Brazo de Oro

Personal information
- Born: Jesús Alvarado Nieves October 7, 1959 Mexico City, Mexico
- Died: April 28, 2017 (aged 57) Mexico City, Mexico
- Cause of death: Heart attack
- Spouse: Lady Apache (divorced)
- Children: Felipe de Jesús Alvarado Mendoza (son) Aramís (daughter)

Professional wrestling career
- Ring name(s): Brazo de Oro El Hombre del Brazo de Oro
- Billed height: 1.70 m (5 ft 7 in)
- Billed weight: 100 kg (220 lb)
- Billed from: Mexico City, Mexico
- Trained by: Shadito Cruz Felipe Ham Lee
- Debut: 1975
- Retired: 2015

= Brazo de Oro (wrestler) =

Mexican professional wrestler

Jesús Alvarado Nieves (/es/ October 7, 1959 – April 28, 2017) was a Mexican professional wrestler, who worked under the ring name Brazo de Oro (/es/ Spanish for "Golden Arm"). He was a part of the Alvarado wrestling family, the son of Shadito Cruz and brother of Brazo de Plata, El Brazo, Brazo Cibernético, Super Brazo and Brazo de Platino. His son Felipe de Jesús Alvarado Mendoza currently works as La Máscara for Consejo Mundial de Lucha Libre. His nephews, Máximo Sexy and Psycho Clown are featured wrestlers for CMLL and Lucha Libre AAA Worldwide respectively.

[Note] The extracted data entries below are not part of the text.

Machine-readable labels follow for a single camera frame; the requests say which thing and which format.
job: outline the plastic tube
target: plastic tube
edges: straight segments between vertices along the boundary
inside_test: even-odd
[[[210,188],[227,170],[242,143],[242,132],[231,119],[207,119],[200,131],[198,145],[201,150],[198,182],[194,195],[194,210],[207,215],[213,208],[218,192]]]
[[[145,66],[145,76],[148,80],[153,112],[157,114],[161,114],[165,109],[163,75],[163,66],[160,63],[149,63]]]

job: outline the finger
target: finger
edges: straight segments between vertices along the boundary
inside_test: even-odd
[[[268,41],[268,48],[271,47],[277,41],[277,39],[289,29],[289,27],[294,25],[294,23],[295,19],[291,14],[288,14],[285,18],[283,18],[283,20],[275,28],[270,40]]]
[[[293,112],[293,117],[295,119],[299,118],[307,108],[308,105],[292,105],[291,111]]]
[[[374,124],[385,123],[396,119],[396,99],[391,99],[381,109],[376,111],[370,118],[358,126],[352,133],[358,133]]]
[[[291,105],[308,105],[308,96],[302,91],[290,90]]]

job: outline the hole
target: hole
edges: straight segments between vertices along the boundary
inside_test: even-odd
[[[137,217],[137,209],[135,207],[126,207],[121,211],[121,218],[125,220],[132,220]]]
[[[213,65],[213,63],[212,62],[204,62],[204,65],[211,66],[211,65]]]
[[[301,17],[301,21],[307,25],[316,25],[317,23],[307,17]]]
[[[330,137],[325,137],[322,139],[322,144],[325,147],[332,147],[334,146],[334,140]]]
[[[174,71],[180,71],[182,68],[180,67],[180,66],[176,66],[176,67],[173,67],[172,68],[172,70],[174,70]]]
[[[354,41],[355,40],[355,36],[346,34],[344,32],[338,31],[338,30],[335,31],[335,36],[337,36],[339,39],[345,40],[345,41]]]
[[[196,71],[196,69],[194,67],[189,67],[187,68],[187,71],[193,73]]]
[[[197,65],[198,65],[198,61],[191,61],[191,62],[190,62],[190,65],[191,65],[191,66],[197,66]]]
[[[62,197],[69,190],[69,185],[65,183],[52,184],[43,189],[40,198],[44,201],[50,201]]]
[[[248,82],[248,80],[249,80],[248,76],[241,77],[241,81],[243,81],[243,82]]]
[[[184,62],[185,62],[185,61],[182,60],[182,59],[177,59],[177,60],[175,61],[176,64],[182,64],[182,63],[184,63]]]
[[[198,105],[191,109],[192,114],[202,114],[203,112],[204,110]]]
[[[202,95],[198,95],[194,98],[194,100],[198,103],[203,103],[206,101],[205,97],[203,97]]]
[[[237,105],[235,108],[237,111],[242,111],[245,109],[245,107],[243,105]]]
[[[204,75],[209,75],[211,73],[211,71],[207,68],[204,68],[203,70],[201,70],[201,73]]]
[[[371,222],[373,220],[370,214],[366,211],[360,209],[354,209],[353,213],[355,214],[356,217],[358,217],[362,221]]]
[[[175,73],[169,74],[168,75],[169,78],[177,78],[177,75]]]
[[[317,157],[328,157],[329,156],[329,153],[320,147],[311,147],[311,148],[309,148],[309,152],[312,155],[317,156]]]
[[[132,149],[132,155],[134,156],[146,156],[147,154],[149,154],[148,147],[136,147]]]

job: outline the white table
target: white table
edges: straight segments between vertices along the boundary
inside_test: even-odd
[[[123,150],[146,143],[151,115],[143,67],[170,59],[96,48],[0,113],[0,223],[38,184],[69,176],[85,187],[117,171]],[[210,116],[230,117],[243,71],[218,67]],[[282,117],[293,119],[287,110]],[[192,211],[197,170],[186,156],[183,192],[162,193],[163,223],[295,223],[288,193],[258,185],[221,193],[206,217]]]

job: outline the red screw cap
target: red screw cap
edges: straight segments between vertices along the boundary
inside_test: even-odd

Alvarado made his debut in 1975 and for over a decade wrestled under a mask, until he and his brothers Brazo de Plata and El Brazo lost a Lucha de Apuestas match to Los Villanos in 1988 and was forced to unmask. Over the years he has teamed with his brothers to win various championships such as the CMLL World Trios Championship, Mexican National Tag Team Championship, Mexican National Trios Championship, NWA Americas Tag Team Championship, NWA World Tag Team Championship (Los Angeles version), UWA World Tag Team Championship, UWA World Trios Championship, WWA World Tag Team Championship and WWA World Trios Championship. He started focusing more on behind the scenes activities in the early 1990s, where he worked as one of the bookers for CMLL and served as the head of the wrestlers' union for many years.

==Early life==
Jesús Alvarado Nieves was born on October 7, 1959, in Mexico City, Mexico, the oldest son of Juan Alvarado Ibarra, better known as professional wrestler Shadito Cruz. Growing up Jesús Alvarado often had to look after his younger brothers, especially when his father was touring Mexico, wrestling several days a week. In a 1991 interview, he recalled how he did not have time to play with other boys, as he was watching over all the Alvarado kids while both his father and mother had to work to make ends meet. At one point he began taking his younger brothers Juan and Pepe to the local wrestling arenas where they sold old wrestling magazines and worked as ushers for tips. Jesús Alvarado began training for a professional wrestling career while still a teenager, despite the misgivings of his father. Local promoter and trainer Felipe Ham Lee began training Alavardo and helped convince his father to let his oldest son train for a wrestling career. When his son was ready to make his in-ring debut Shadito Cruz allowed him to use one of Cruz' old ring names "El Hombre de Brazo de Oro" ("The man with the golden arm"), based on a movie starring Frank Sinatra, but the younger Alvarado soon shortened to simply "Brazo de Oro".

==Pro wrestling career==
Alvarado made his debut as "Brazo de Oro" an enmascarado (masked wrestler) who worked mainly in tag team action with his brother who worked as Brazo de Plata ("Silver Arm") and in trios action with another brother known simply as El Brazo ("the arm"). Los Brazos, as they were billed, wrestled all over Mexico and made appearances for the Los Angeles-based "NWA Hollywood Wrestling". While working for NWA Hollywood Oro and Plata won the NWA Americas Tag Team Championship from Chino Chou and the Kiss on November 7, 1981. The brothers were also last holders of the Los Angeles version of the NWA World Tag Team Championship in 1982.

===Losing the masks===

The mask of Brazo de Oro (same "bicep" design is used for all Brazos masks)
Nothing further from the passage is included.